**Given data**
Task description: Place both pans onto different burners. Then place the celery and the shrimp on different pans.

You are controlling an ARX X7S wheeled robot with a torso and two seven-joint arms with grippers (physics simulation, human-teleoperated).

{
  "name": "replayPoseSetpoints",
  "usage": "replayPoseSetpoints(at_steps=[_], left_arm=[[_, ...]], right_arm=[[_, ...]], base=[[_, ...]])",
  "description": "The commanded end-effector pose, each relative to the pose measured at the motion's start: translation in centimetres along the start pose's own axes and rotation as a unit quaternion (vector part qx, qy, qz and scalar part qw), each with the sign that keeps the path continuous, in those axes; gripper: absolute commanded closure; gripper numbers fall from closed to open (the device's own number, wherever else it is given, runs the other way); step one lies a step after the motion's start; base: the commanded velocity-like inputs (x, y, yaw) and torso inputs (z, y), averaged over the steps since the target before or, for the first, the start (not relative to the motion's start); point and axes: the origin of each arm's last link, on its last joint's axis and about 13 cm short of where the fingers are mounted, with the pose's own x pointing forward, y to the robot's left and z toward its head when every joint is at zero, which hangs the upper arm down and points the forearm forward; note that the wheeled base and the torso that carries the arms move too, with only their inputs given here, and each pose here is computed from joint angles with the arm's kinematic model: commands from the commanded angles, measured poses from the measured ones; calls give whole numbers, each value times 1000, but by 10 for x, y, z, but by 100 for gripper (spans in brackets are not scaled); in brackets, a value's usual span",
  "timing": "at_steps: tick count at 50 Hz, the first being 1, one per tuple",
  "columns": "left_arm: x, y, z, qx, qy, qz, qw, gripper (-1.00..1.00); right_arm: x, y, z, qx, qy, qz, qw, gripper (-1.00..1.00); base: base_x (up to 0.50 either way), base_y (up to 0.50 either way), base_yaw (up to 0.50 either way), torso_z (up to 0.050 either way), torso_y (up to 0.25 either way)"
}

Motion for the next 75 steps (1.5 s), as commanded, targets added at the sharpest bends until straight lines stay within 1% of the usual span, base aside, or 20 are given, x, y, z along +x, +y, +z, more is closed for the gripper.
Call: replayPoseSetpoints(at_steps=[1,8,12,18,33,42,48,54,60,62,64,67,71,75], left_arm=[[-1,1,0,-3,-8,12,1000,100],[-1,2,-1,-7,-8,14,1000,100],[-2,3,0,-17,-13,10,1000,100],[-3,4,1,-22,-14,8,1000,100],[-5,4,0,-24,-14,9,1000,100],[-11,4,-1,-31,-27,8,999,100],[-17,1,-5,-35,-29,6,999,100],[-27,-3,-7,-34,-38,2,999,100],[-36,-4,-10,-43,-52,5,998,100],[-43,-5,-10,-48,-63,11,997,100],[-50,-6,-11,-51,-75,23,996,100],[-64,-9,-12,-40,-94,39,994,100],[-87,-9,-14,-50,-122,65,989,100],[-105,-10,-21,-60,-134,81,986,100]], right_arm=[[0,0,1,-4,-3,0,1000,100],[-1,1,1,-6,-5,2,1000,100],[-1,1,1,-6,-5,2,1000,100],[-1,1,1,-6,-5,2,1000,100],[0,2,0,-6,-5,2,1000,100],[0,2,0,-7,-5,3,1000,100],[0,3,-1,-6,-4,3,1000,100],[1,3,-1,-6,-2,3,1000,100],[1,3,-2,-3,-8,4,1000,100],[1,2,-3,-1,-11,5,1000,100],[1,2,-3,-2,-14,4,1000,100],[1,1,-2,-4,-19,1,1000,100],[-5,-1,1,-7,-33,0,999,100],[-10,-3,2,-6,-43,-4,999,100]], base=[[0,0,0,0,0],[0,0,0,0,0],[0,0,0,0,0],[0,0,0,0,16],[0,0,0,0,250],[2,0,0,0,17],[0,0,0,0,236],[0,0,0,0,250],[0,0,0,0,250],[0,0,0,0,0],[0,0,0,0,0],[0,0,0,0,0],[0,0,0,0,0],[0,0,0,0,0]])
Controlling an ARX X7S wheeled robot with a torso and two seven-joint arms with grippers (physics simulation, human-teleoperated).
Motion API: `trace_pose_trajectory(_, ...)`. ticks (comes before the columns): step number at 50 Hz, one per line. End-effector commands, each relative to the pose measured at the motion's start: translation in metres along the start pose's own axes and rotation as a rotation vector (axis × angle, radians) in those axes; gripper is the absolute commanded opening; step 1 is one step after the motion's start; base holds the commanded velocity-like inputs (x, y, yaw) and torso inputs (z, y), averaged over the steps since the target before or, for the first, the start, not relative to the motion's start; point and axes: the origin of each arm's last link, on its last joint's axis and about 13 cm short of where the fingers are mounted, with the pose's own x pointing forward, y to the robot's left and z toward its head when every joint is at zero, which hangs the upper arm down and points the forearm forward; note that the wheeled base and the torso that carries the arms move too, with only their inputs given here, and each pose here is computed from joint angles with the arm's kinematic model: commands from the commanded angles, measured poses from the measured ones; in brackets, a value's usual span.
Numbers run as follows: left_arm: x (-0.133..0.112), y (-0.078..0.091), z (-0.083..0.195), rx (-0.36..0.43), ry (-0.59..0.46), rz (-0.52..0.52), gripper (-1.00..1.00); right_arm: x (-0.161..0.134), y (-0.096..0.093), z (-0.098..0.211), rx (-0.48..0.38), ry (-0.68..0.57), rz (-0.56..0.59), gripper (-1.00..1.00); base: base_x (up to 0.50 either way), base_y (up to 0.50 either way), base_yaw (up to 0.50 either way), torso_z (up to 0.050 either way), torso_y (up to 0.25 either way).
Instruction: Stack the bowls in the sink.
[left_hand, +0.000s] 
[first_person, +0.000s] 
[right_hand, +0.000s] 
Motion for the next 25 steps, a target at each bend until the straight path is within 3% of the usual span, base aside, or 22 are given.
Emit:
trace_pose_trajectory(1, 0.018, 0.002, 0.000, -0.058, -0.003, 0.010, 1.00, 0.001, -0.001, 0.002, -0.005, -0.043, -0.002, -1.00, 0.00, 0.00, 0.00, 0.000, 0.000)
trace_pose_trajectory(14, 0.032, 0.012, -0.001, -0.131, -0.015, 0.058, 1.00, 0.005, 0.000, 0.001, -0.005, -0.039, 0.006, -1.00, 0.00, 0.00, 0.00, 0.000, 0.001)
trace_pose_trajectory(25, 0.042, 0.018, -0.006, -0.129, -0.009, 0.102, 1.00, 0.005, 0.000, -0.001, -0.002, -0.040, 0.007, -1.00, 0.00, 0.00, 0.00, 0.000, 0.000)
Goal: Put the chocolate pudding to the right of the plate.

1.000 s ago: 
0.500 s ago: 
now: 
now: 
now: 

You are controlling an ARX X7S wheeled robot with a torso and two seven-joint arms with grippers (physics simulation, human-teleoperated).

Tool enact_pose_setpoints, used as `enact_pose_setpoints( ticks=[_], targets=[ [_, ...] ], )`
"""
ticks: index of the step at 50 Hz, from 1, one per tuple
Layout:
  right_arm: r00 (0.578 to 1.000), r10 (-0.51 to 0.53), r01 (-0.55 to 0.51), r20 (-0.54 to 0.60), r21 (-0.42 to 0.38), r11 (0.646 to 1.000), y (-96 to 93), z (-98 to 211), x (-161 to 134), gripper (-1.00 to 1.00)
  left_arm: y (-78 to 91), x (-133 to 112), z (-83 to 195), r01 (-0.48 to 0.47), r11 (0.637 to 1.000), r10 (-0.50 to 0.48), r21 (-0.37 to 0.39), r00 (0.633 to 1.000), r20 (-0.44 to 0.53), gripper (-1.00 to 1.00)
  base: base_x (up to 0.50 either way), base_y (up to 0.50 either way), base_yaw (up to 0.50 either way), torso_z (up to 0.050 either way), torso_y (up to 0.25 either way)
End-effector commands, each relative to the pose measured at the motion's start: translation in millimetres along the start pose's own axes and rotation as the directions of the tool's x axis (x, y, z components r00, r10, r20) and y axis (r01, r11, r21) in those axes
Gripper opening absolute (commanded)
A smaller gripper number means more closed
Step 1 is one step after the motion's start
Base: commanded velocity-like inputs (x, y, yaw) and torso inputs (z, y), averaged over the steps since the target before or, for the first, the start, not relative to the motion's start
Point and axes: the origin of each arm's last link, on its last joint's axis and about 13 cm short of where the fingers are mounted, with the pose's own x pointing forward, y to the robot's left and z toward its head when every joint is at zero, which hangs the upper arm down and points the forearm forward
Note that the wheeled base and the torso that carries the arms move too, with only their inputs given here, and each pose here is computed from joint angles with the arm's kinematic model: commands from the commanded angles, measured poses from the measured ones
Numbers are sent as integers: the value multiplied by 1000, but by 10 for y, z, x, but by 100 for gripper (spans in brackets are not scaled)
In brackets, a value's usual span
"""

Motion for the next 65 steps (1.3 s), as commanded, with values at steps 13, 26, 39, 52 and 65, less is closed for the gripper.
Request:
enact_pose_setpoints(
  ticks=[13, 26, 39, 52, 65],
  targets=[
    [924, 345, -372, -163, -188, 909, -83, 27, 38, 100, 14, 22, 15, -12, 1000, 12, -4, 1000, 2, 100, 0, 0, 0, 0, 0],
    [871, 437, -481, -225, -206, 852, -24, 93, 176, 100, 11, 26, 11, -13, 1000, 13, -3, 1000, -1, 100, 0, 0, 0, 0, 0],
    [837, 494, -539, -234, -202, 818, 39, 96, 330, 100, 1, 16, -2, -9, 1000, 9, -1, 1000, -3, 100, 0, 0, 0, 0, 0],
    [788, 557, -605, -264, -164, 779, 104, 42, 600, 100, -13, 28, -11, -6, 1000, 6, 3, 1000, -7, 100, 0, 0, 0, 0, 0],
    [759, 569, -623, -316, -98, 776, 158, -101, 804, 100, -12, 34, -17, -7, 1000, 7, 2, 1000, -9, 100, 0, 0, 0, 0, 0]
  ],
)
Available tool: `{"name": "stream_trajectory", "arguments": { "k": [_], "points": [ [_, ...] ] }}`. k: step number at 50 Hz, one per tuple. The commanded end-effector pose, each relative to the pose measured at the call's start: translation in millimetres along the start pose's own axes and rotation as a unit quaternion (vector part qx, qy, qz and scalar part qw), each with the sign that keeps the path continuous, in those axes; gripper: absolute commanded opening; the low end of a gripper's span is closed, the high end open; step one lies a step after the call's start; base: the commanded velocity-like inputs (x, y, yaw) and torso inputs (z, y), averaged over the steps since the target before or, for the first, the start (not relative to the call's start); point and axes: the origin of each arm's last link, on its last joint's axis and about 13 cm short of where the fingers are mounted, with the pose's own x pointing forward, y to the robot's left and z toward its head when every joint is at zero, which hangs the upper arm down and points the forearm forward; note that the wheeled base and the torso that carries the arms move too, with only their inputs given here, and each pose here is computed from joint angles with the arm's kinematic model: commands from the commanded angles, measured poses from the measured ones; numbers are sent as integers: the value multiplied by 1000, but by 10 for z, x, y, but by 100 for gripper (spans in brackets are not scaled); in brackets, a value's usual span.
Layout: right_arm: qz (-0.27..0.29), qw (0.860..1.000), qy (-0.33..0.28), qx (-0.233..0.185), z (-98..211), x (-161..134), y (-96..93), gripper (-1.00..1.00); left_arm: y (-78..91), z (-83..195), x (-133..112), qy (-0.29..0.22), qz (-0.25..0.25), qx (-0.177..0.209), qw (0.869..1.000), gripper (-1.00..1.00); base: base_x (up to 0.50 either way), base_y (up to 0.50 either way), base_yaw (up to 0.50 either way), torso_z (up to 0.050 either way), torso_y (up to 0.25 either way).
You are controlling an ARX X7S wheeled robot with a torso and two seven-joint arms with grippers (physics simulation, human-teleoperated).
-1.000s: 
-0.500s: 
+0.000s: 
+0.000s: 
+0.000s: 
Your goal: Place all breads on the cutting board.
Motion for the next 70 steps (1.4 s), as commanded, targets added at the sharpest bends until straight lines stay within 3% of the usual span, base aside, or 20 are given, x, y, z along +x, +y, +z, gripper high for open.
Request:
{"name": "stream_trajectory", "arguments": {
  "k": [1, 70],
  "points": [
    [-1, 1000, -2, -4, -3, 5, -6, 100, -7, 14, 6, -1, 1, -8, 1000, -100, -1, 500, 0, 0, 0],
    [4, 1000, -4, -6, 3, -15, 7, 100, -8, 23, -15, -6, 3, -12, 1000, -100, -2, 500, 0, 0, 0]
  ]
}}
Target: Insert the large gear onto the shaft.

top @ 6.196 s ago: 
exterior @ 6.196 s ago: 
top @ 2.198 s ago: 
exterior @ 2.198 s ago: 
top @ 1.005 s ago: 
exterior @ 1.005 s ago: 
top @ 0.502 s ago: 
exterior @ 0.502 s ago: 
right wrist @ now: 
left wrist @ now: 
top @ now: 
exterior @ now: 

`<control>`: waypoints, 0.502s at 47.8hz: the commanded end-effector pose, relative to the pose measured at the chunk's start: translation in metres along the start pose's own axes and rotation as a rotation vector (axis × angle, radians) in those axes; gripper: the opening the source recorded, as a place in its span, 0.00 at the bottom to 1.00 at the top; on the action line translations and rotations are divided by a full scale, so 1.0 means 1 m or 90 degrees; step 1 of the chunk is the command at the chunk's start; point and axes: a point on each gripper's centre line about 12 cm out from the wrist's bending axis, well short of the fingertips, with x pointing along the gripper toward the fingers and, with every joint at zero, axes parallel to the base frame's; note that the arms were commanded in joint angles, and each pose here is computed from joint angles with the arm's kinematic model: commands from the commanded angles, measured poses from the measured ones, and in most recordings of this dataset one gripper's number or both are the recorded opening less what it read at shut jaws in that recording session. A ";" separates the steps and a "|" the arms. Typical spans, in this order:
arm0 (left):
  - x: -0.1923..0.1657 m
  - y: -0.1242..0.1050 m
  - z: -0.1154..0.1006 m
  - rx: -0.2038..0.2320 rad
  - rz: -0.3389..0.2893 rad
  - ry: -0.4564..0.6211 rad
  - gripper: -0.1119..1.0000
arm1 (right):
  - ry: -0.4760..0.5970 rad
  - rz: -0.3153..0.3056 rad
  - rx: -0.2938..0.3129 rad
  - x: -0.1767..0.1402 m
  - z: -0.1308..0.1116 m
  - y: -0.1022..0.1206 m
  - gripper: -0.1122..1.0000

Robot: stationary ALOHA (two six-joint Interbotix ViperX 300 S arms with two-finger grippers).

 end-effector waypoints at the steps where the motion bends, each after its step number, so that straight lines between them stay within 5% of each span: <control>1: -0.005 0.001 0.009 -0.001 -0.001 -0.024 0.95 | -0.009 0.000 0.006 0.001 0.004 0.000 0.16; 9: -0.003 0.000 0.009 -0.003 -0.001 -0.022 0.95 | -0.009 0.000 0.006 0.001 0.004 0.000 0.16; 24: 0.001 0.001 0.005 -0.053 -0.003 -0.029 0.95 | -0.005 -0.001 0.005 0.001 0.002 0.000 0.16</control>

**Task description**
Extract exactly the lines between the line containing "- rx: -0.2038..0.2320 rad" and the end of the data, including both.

**Output for this task**
  - rx: -0.2038..0.2320 rad
  - rz: -0.3389..0.2893 rad
  - ry: -0.4564..0.6211 rad
  - gripper: -0.1119..1.0000
arm1 (right):
  - ry: -0.4760..0.5970 rad
  - rz: -0.3153..0.3056 rad
  - rx: -0.2938..0.3129 rad
  - x: -0.1767..0.1402 m
  - z: -0.1308..0.1116 m
  - y: -0.1022..0.1206 m
  - gripper: -0.1122..1.0000

Robot: stationary ALOHA (two six-joint Interbotix ViperX 300 S arms with two-finger grippers).

 end-effector waypoints at the steps where the motion bends, each after its step number, so that straight lines between them stay within 5% of each span: <control>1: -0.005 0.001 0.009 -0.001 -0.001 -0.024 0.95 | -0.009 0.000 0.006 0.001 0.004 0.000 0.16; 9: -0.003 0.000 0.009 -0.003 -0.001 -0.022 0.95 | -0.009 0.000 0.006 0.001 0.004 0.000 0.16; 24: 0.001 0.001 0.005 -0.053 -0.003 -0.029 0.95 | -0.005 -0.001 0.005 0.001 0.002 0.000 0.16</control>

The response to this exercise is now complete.